#### Exercise brief
Every entry, from first to last, must be written out exactly.

#### Records for this task
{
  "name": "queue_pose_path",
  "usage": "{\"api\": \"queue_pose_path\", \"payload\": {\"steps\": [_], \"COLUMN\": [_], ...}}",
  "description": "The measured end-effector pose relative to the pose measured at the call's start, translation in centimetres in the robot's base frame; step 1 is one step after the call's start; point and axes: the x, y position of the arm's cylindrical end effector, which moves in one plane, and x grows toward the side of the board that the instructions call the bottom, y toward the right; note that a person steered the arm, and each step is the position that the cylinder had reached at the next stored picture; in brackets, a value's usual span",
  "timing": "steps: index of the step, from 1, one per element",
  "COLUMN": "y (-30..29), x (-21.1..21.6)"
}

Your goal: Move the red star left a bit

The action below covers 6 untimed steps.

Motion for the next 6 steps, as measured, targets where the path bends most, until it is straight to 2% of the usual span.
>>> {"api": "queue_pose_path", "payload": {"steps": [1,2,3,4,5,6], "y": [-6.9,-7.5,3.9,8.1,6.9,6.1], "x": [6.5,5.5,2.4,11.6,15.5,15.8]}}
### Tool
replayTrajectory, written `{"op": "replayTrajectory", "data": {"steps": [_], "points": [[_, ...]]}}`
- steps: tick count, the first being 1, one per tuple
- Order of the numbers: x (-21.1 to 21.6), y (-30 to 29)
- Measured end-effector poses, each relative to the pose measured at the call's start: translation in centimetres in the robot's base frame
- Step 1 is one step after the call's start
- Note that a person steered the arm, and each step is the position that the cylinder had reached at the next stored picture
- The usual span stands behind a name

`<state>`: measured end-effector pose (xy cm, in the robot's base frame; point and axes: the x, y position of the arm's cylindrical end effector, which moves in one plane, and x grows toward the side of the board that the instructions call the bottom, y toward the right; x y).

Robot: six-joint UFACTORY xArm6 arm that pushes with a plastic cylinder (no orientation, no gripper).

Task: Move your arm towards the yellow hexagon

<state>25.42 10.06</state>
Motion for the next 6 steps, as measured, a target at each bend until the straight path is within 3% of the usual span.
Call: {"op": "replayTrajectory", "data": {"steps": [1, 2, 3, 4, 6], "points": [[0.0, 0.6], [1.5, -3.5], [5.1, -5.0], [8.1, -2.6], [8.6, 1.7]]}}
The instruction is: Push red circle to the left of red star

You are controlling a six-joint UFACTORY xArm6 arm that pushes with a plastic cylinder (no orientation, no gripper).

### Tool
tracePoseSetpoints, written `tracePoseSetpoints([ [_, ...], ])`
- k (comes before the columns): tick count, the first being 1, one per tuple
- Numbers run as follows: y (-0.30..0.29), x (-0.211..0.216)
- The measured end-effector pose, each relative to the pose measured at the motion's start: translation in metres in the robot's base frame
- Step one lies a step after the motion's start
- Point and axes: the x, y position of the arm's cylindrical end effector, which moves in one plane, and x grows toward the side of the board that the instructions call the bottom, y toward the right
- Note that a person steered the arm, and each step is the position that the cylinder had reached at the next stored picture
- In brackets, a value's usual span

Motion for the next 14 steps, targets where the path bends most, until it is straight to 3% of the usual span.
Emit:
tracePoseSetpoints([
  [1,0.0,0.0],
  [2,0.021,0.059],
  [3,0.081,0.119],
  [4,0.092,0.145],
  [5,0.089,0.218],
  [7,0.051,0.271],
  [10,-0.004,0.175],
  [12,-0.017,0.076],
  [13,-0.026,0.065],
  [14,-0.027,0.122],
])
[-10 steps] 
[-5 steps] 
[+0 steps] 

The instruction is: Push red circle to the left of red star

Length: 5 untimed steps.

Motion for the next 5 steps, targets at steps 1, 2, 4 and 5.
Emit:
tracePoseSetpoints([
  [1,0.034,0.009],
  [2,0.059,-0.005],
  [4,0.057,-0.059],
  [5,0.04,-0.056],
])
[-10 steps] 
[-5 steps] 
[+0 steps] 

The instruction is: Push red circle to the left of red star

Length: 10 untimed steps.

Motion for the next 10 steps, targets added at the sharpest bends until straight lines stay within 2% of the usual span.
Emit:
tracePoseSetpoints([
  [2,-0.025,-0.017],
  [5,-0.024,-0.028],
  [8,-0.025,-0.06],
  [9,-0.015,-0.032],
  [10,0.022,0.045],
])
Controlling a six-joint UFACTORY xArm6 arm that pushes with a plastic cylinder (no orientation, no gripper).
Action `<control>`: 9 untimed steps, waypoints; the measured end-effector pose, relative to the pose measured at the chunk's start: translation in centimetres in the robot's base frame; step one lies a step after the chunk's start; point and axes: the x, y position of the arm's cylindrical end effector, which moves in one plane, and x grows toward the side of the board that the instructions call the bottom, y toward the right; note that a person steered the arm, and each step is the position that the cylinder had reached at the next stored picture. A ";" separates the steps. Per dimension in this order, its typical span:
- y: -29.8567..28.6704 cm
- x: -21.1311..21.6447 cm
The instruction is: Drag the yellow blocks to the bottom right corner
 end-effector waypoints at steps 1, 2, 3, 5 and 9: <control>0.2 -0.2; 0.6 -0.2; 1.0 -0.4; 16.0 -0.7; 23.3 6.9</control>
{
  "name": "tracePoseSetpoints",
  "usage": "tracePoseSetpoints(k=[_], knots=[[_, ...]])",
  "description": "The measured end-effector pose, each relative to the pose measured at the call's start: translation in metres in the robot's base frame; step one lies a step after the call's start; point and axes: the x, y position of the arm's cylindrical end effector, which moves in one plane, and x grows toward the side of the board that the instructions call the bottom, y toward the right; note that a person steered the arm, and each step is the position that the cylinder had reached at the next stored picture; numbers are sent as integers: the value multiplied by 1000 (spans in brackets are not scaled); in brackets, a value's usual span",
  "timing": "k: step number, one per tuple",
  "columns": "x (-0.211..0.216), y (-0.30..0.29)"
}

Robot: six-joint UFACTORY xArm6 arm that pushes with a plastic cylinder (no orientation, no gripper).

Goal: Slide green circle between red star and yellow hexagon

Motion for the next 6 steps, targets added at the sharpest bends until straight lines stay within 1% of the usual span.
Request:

#### Completed exercise
{
  "name": "queue_pose_path",
  "usage": "{\"api\": \"queue_pose_path\", \"payload\": {\"steps\": [_], \"COLUMN\": [_], ...}}",
  "description": "The measured end-effector pose relative to the pose measured at the call's start, translation in centimetres in the robot's base frame; step 1 is one step after the call's start; point and axes: the x, y position of the arm's cylindrical end effector, which moves in one plane, and x grows toward the side of the board that the instructions call the bottom, y toward the right; note that a person steered the arm, and each step is the position that the cylinder had reached at the next stored picture; in brackets, a value's usual span",
  "timing": "steps: index of the step, from 1, one per element",
  "COLUMN": "y (-30..29), x (-21.1..21.6)"
}

Your goal: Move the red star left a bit

The action below covers 6 untimed steps.

Motion for the next 6 steps, as measured, targets where the path bends most, until it is straight to 2% of the usual span.
>>> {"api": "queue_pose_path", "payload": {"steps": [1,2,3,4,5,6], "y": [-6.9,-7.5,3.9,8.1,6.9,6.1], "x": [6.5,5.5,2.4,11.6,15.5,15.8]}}
### Tool
replayTrajectory, written `{"op": "replayTrajectory", "data": {"steps": [_], "points": [[_, ...]]}}`
- steps: tick count, the first being 1, one per tuple
- Order of the numbers: x (-21.1 to 21.6), y (-30 to 29)
- Measured end-effector poses, each relative to the pose measured at the call's start: translation in centimetres in the robot's base frame
- Step 1 is one step after the call's start
- Note that a person steered the arm, and each step is the position that the cylinder had reached at the next stored picture
- The usual span stands behind a name

`<state>`: measured end-effector pose (xy cm, in the robot's base frame; point and axes: the x, y position of the arm's cylindrical end effector, which moves in one plane, and x grows toward the side of the board that the instructions call the bottom, y toward the right; x y).

Robot: six-joint UFACTORY xArm6 arm that pushes with a plastic cylinder (no orientation, no gripper).

Task: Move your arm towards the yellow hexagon

<state>25.42 10.06</state>
Motion for the next 6 steps, as measured, a target at each bend until the straight path is within 3% of the usual span.
Call: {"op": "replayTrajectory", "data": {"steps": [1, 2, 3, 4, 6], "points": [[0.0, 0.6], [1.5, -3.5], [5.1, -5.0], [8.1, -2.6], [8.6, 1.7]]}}
The instruction is: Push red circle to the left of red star

You are controlling a six-joint UFACTORY xArm6 arm that pushes with a plastic cylinder (no orientation, no gripper).

### Tool
tracePoseSetpoints, written `tracePoseSetpoints([ [_, ...], ])`
- k (comes before the columns): tick count, the first being 1, one per tuple
- Numbers run as follows: y (-0.30..0.29), x (-0.211..0.216)
- The measured end-effector pose, each relative to the pose measured at the motion's start: translation in metres in the robot's base frame
- Step one lies a step after the motion's start
- Point and axes: the x, y position of the arm's cylindrical end effector, which moves in one plane, and x grows toward the side of the board that the instructions call the bottom, y toward the right
- Note that a person steered the arm, and each step is the position that the cylinder had reached at the next stored picture
- In brackets, a value's usual span

Motion for the next 14 steps, targets where the path bends most, until it is straight to 3% of the usual span.
Emit:
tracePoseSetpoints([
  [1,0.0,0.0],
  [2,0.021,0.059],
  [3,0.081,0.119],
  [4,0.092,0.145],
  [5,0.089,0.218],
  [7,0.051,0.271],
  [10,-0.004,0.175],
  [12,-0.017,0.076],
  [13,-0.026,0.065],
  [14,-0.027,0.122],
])
[-10 steps] 
[-5 steps] 
[+0 steps] 

The instruction is: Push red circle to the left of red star

Length: 5 untimed steps.

Motion for the next 5 steps, targets at steps 1, 2, 4 and 5.
Emit:
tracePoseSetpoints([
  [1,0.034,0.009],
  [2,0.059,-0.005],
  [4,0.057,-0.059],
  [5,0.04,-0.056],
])
[-10 steps] 
[-5 steps] 
[+0 steps] 

The instruction is: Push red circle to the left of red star

Length: 10 untimed steps.

Motion for the next 10 steps, targets added at the sharpest bends until straight lines stay within 2% of the usual span.
Emit:
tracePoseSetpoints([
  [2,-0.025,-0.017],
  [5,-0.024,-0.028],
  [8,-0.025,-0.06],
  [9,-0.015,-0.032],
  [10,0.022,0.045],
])
Controlling a six-joint UFACTORY xArm6 arm that pushes with a plastic cylinder (no orientation, no gripper).
Action `<control>`: 9 untimed steps, waypoints; the measured end-effector pose, relative to the pose measured at the chunk's start: translation in centimetres in the robot's base frame; step one lies a step after the chunk's start; point and axes: the x, y position of the arm's cylindrical end effector, which moves in one plane, and x grows toward the side of the board that the instructions call the bottom, y toward the right; note that a person steered the arm, and each step is the position that the cylinder had reached at the next stored picture. A ";" separates the steps. Per dimension in this order, its typical span:
- y: -29.8567..28.6704 cm
- x: -21.1311..21.6447 cm
The instruction is: Drag the yellow blocks to the bottom right corner
 end-effector waypoints at steps 1, 2, 3, 5 and 9: <control>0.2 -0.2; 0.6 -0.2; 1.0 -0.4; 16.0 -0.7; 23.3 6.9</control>
{
  "name": "tracePoseSetpoints",
  "usage": "tracePoseSetpoints(k=[_], knots=[[_, ...]])",
  "description": "The measured end-effector pose, each relative to the pose measured at the call's start: translation in metres in the robot's base frame; step one lies a step after the call's start; point and axes: the x, y position of the arm's cylindrical end effector, which moves in one plane, and x grows toward the side of the board that the instructions call the bottom, y toward the right; note that a person steered the arm, and each step is the position that the cylinder had reached at the next stored picture; numbers are sent as integers: the value multiplied by 1000 (spans in brackets are not scaled); in brackets, a value's usual span",
  "timing": "k: step number, one per tuple",
  "columns": "x (-0.211..0.216), y (-0.30..0.29)"
}

Robot: six-joint UFACTORY xArm6 arm that pushes with a plastic cylinder (no orientation, no gripper).

Goal: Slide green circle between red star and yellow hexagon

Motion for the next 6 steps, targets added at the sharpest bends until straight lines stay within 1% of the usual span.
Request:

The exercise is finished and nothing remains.